What the exercise asks
An exact copy is needed of the lines from the line holding "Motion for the" through the final line of the listing below, both included.

Data section

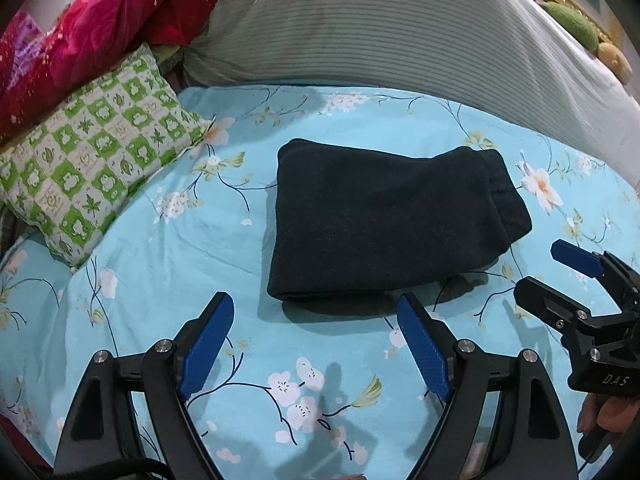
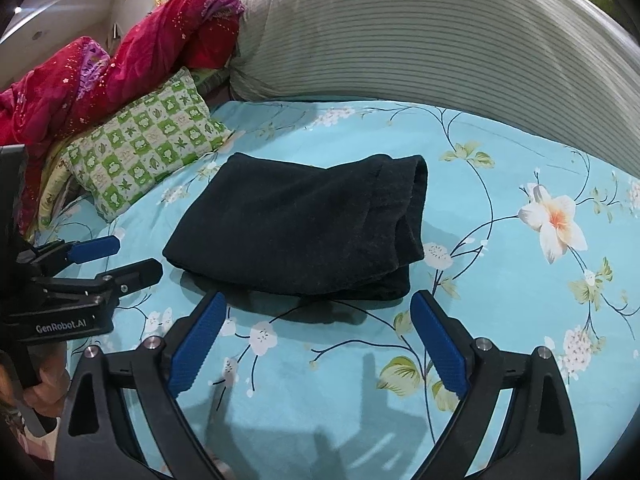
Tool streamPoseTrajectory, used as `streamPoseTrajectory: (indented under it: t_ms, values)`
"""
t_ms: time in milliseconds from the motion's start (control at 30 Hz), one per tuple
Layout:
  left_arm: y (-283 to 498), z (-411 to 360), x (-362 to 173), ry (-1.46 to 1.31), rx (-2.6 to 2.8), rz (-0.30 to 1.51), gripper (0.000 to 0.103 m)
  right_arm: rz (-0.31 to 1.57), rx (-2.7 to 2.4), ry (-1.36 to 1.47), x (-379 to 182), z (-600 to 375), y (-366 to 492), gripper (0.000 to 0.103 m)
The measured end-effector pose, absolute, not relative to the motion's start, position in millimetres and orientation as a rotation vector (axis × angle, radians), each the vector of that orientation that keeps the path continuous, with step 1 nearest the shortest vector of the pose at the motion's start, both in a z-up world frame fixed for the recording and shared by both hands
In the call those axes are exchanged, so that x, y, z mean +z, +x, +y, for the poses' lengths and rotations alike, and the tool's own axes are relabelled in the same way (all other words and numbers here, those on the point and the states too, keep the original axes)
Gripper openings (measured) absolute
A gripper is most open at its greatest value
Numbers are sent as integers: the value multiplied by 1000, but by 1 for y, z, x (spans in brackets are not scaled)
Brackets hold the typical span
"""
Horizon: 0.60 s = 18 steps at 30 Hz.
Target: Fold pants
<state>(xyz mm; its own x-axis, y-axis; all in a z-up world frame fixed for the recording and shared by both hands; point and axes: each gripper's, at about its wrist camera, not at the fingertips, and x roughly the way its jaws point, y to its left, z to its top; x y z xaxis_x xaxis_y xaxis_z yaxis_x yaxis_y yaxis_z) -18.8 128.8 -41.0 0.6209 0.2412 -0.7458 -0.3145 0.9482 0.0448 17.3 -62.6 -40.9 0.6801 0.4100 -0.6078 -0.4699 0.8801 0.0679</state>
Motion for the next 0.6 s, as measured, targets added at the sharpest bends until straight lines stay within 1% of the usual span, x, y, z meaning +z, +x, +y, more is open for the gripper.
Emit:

Response
Motion for the next 0.6 s, as measured, targets added at the sharpest bends until straight lines stay within 1% of the usual span, x, y, z meaning +z, +x, +y, more is open for the gripper.
Emit:

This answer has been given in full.